Originally titled Moon Probe and later simply Space, CBS premiered Ziv’s Men into Space on Wednesday night, September 30, 1959, nearly two years to the day after the launching of  Sputnik I, and more dramatically only 17  days after yet another monumental feat performed by the Soviet Union, the circling of the moon by the Russian space probe, Lunik II.


There is little doubt that the launching of Sputnik served as impetus for the production of Men into Space, and considering the political climate of the times, just such a program was needed to inspire confidence in America’s ability to conquer space. Sputnik had struck a serious blow to the American ego and sense of complacency. Suddenly the country found itself a distant second in a "space race" with a country whose leadership had pledged to "bury" us and had chillingly promised that America’s children would live under communism.


Destination Moon was produced by George Pál, who later brought us When Worlds Collide, The War of the Worlds, and The Time Machine. Pál commissioned the script by James O'Hanlon and Rip Van Ronkel. The film was directed by Irving Pichel, shot in Technicolor, distributed in the United States by Eagle-Lion Classics.


It was the first major science fiction film produced in the United States dealing seriously with the prospect, problems and technology of space travel. It won the Academy Award for Visual Effects for effects director Lee Zavitz. The film was also nominated for the Academy Award for Best Art Direction (Ernst Fegte, George Sawley). The eminent science-fiction writer Robert A. Heinlein contributed significantly to the script and served as a technical adviser. Heinlein also published a novella of the same name based on the screenplay about the same time as the release of the film.Hollywood. 


When it came to the fear of aliens from another planet there was only one that represented the countries fears, in Robert Wise’s The Day the Earth Stood Still (1951), a film I watched hundreds of times edited on local television. It mirrored the Korean War that had just started the Soviet acquisition of the Atomic bomb; in the minds of many adults it was an all out war between “them” and “us.”  

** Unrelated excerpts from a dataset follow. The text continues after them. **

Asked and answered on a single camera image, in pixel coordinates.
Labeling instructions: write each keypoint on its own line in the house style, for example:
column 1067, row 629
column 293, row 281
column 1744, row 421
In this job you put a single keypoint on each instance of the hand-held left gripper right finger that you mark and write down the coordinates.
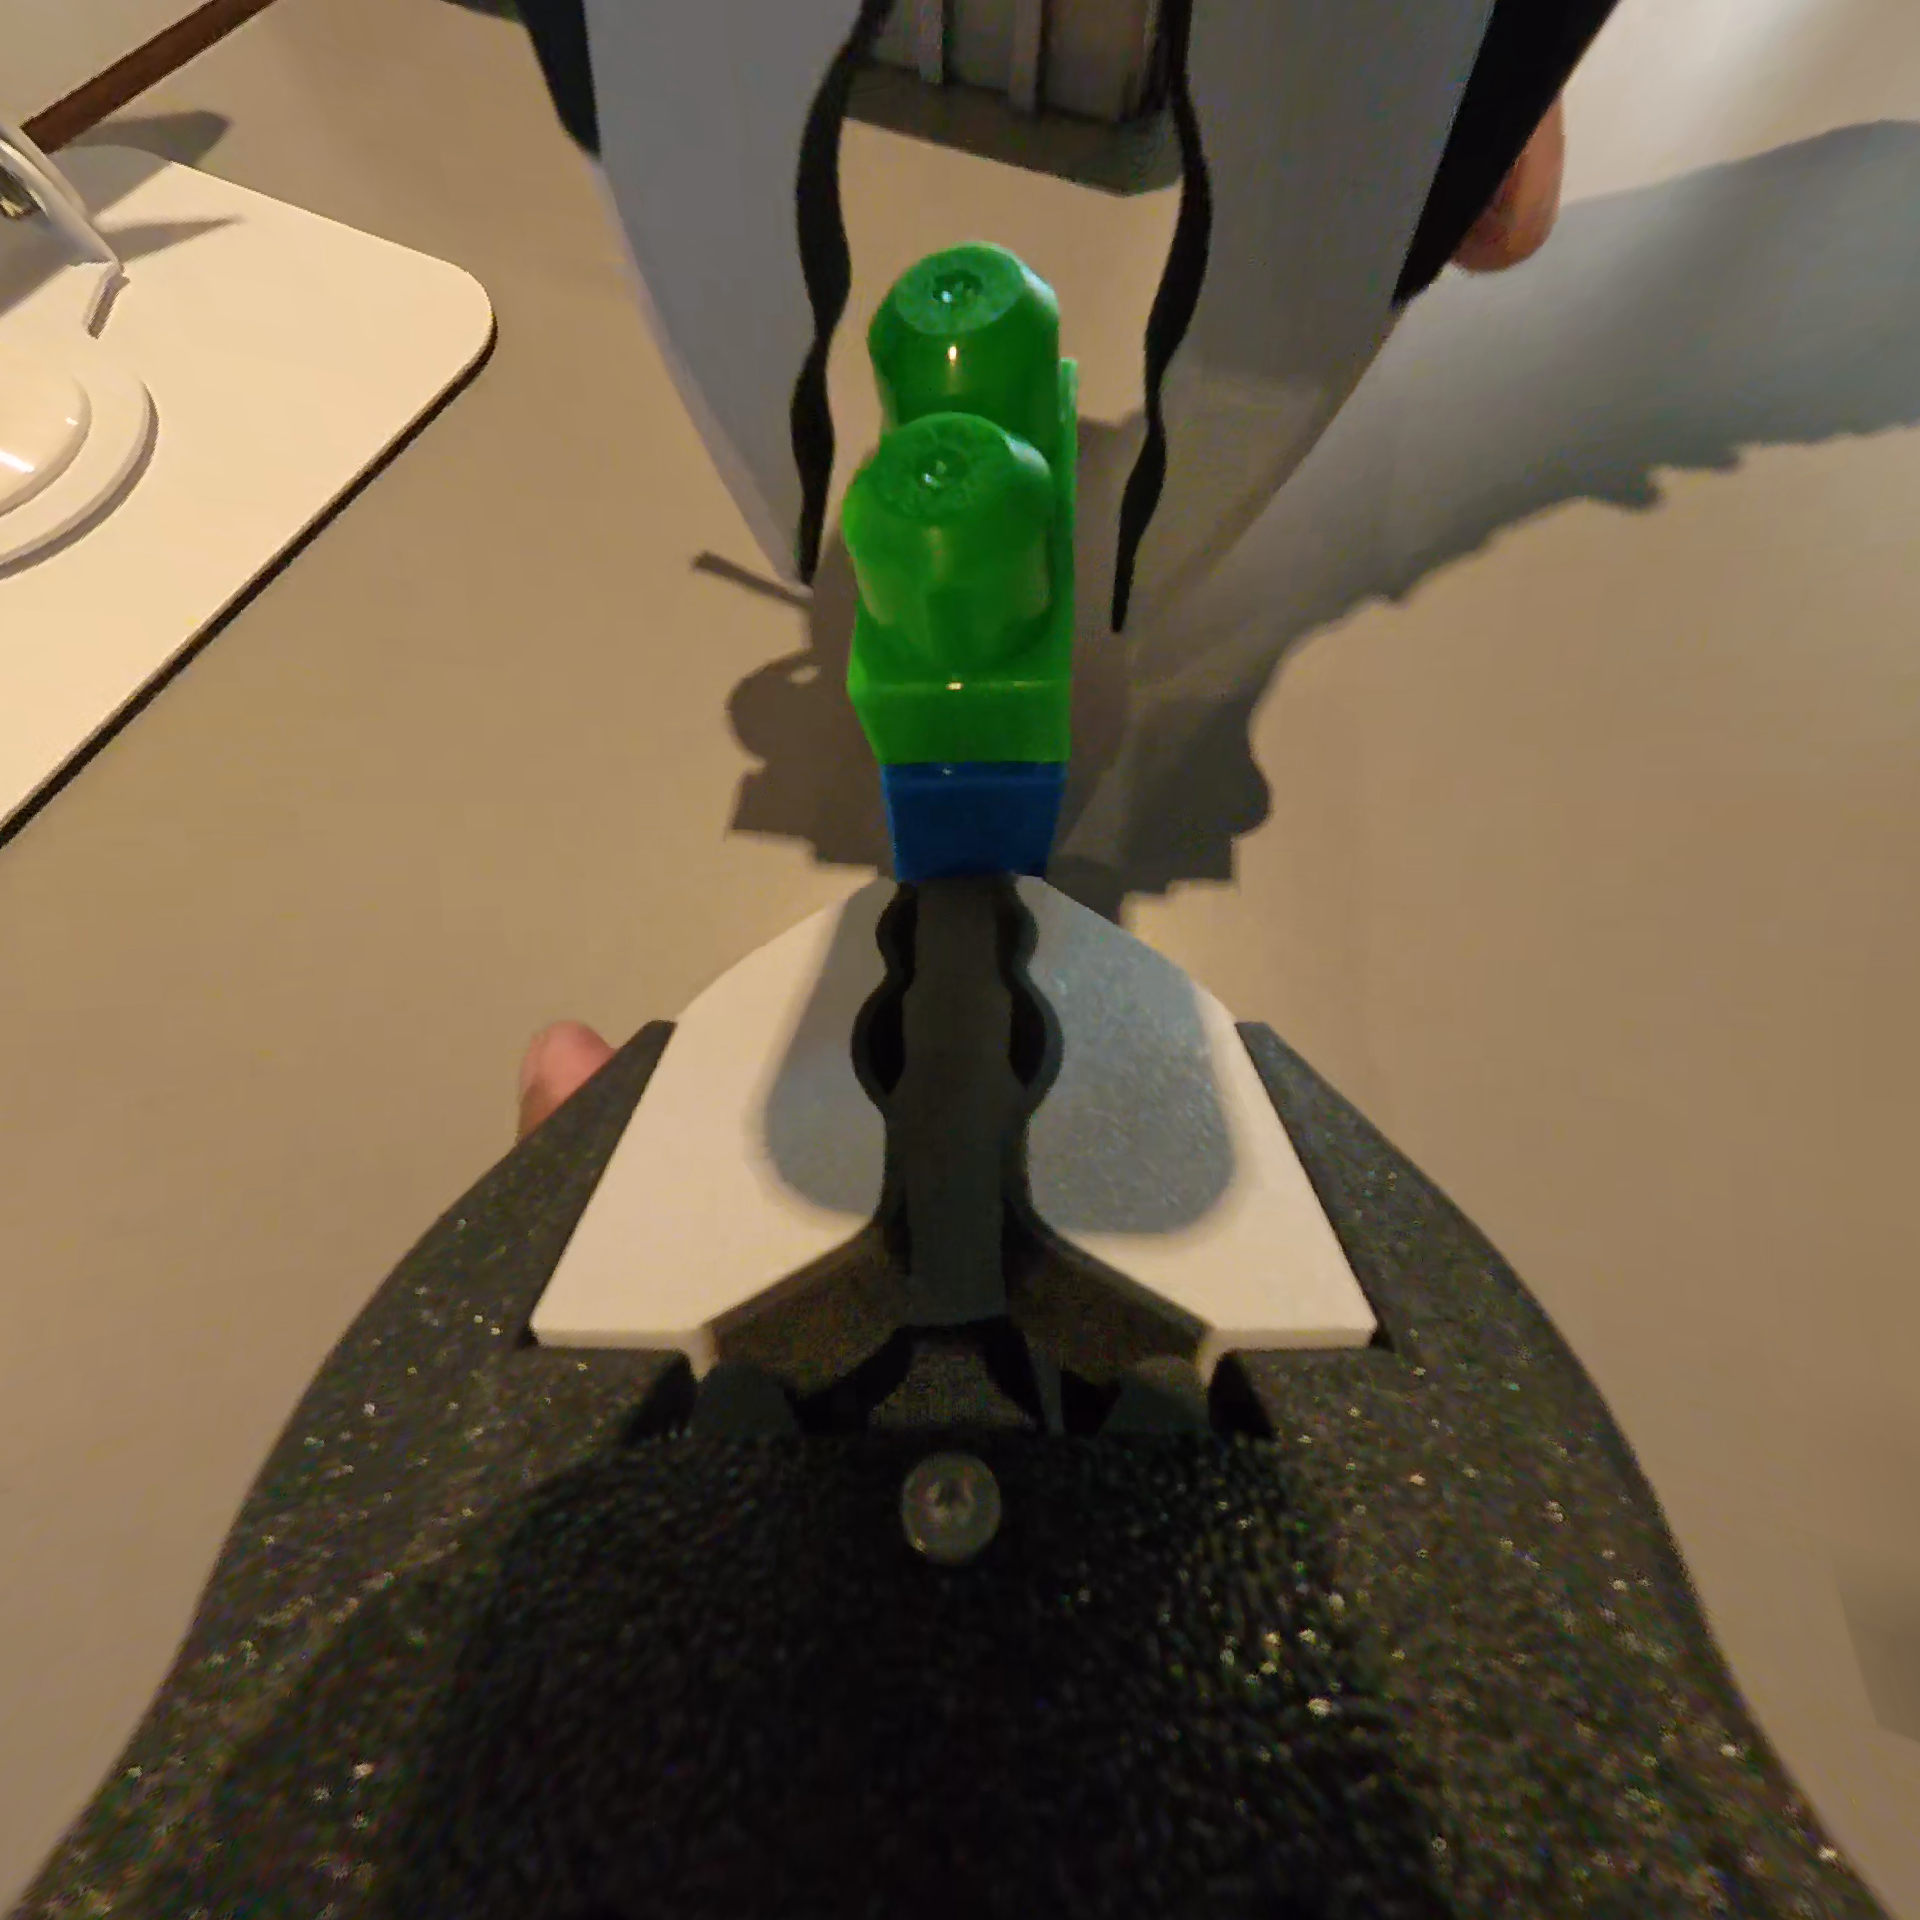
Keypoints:
column 1243, row 1244

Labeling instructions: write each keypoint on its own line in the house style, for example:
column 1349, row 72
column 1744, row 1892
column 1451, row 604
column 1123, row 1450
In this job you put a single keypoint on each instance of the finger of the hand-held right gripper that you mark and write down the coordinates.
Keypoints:
column 1320, row 195
column 705, row 225

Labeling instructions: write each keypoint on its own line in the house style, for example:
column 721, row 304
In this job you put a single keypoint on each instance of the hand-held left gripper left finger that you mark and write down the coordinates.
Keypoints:
column 690, row 1200

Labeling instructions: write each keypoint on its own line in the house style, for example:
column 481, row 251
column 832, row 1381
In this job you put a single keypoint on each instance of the blue single-stud block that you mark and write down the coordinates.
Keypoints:
column 973, row 825

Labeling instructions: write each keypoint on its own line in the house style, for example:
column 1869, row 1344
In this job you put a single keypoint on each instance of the green two-stud block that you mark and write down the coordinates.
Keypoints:
column 961, row 690

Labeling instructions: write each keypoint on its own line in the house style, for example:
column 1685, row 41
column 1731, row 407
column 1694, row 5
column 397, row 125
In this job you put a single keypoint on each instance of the person's right hand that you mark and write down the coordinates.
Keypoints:
column 1523, row 195

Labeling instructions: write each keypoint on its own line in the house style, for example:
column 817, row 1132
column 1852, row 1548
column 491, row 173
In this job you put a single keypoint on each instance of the person's left hand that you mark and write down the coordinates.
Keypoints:
column 562, row 1072

Everyone’s favorite classic Forbidden Planet (1956) featured that god among robots, Robbie the Robot, a 1956 science fiction film in CinemaScope and Metrocolor directed by Fred M. Wilcox and starring Walter Pidgeon, Anne Francis and Leslie Nielsen. The characters and setting were inspired by Shakespeare's The Tempest, and the plots are very similar.


The film features a number of Oscar-nominated special effects, groundbreaking use of an all-electronic music score, and the first screen appearance of both Robby the Robot and the C-57D flying saucer starship.


Take notice that all the rocket designs in these films looked like rebuilt versions of the V2 rocket of Werner Von Braun. At the same time in Destination Moon and Rocketship XM the producers intercut real V2 stock footage into the special effects to show take off. In Journey to the Seventh Planet (1961) they show a lift off from Earth using stock footage of an Atlas rocket and then reverse the footage when landing. Even though they had an Atlas-like rocket landing on the moon, they then used a Thor rocket to launch again. No one cared that it was different only because it was so exciting just to see something like that.